Local UK official who said disabled children should be “put down” resigns
11 March 2013
Independent member of Cornwall Council Collin Brewer resigned February 28 in the wake of a report only recently issued by the council’s Standards Committee concerning an incident that occurred in October 2011. Whilst speaking to Disability Cornwall representative Theresa Court at an event in Truro, Brewer stated that “disabled children cost the council too much money and should be put down”.
It took nearly 18 months for the Standards Committee to “resolve” the complaint Court subsequently made and recommend Brewer write a letter of apology.
Initially, Brewer insisted, “I have no intention of resigning. I don’t think I have done anything wrong. I have apologised”. In an interview with the BBC, he claimed he was just “trying to provoke a reaction from charity workers in order to start a debate” and that “We had had a difficult morning deciding on budget and job cuts”.
Court said, “I think he’s digging a deeper hole. He said he was having a bad day, well he should think about another job. I was at the event with parents who have beautiful disabled children. It was a vile and hideous thing to say, truly offensive.
“If was really sorry he would have apologised after two days, not a year and a half”, Court added.
Disability Cornwall chairman Steve Paget said, “It is of great concern to us that anyone with such beliefs, let alone to vocalise them, could be a representative and elected member of our local authority”.
Brewer was forced to hand in his resignation as a result of public anger. A Facebook page, “Cornwall Councillor Collin Brewer should resign”, had attracted 3,692 supporters.

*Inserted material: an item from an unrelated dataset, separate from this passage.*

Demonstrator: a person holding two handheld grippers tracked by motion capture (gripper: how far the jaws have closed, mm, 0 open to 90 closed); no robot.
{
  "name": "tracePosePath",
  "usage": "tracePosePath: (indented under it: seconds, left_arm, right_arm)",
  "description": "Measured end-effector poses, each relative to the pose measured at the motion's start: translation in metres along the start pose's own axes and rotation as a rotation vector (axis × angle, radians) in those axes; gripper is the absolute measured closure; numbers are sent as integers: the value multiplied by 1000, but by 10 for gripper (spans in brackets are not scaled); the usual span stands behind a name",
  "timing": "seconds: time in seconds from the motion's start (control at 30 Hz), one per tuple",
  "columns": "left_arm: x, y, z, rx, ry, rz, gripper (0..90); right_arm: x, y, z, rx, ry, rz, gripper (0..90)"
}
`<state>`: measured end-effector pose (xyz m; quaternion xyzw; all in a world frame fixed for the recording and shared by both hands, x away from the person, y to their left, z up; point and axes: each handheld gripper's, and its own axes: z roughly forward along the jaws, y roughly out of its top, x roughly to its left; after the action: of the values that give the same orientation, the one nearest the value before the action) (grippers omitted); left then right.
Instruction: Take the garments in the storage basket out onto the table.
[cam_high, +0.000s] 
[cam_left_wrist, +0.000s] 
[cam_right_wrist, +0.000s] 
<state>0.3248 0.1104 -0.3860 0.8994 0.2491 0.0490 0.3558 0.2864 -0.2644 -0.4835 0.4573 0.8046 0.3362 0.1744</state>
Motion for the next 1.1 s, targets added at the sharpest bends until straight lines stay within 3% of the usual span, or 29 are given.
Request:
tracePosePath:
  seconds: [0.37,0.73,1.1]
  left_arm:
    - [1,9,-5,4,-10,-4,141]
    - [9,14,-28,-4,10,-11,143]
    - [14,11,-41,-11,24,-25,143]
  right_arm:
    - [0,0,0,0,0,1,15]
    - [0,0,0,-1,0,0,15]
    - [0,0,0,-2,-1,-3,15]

Brewer nevertheless maintained he had received messages of support from at least six local councillors over his remarks. Now, a second councillor, Neil Burden, head of Children’s Services, has released a statement apologising for saying there were “too many disabled children” and referring to one child as “it” in comments he made about the expense of keeping handicapped children alive in 2010 to the chair of the Parent Carer Council (PCC) in Cornwall, Sandra Ward.
Ward is now demanding Burden’s resignation, saying, “No child should ever be referred to as ‘it’ and as for there being too many of our disabled children I do not know how to respond to that, as a parent or as the chair of the PCC, as I have never heard such an awful statement in the 12 years of my daughter being born”.
A Disability Cornwall added, “The feedback we have received has unfortunately only confirmed our fears that pervasive and negative attitudes towards disabled adults, children and their families do not exist in isolation and are part of a culture that perceives disabled children and adults as a burden on Council budgets.
“Disability Cornwall supports the views of the PCC and recognise it has become increasingly clear that a culture of fear is preventing individuals from speaking up as they believe this could impact on them personally when it comes to accessing services.
“Representative organisations are also fearful of speaking up as so many are currently re-negotiating contracts for council funding and there are Council officers and members who are fearful for their own positions if they raise their heads above the parapet”.
Brewer’s statement is extraordinary revealing. Fresh from the council chamber and a meeting to discuss cuts, he walks out and decides to start a “debate” on whether or not the disabled should be put down to save money. This says something about the tenor of discussion he was involved in that day and throughout his period in office. One can imagine the assertion being made that to balance the books and cut expenditure, one must “think the unthinkable”.
What other vulnerable people are considered potential targets—the old, the mentally ill, the very poor?
Cornwall Council, a coalition of Conservatives and Independents, has been at the forefront of imposing the cuts demanded by the Conservative-Liberal Democrat government. In 2010, it pledged to make £170 million savings over four years.
One of Cornwall Council’s first actions was to agree with the unions on a pay freeze and cuts to holiday leave and allowances, with all concerned claiming the measures would save jobs and protect front-line services. The council boasted that it was “the first local authority in the country to reach a collective agreement of this scale with its staff on making changes to their terms and conditions of employment”.
Within a year, however, plans were announced for the wholesale outsourcing of council and most local health services to the private sector. Nearly 800 council jobs, as well as more than 150 jobs from the county’s three NHS trusts, were to be transferred.
These plans were subsequently watered down in an announcement in January of a “Cornwall strategic partnership” with telecom giant BT, involving the transfer of 340 council staff. Conservative leader Fiona Ferguson claimed keeping some work in-house was actually advantageous as “It’s easier to do [cuts] in-house, as it can be done in a controlled way, rather than renegotiating with a partner”.
One service the council has agreed to cut, Cornwall Face 2 Face, provides a free and confidential service, run by the disability charity Scope. The service is provided by trained individuals who have experience with disabled children and offer emotional support to parents of such children. Cornwall Council will end its part of the funding on March 31.
In such an atmosphere, it is little wonder that talk about there being too many disabled children should become common currency and Brewer thought he could get away with saying they should be “put down” without any consequences. Brewer says he may run for re-election in May.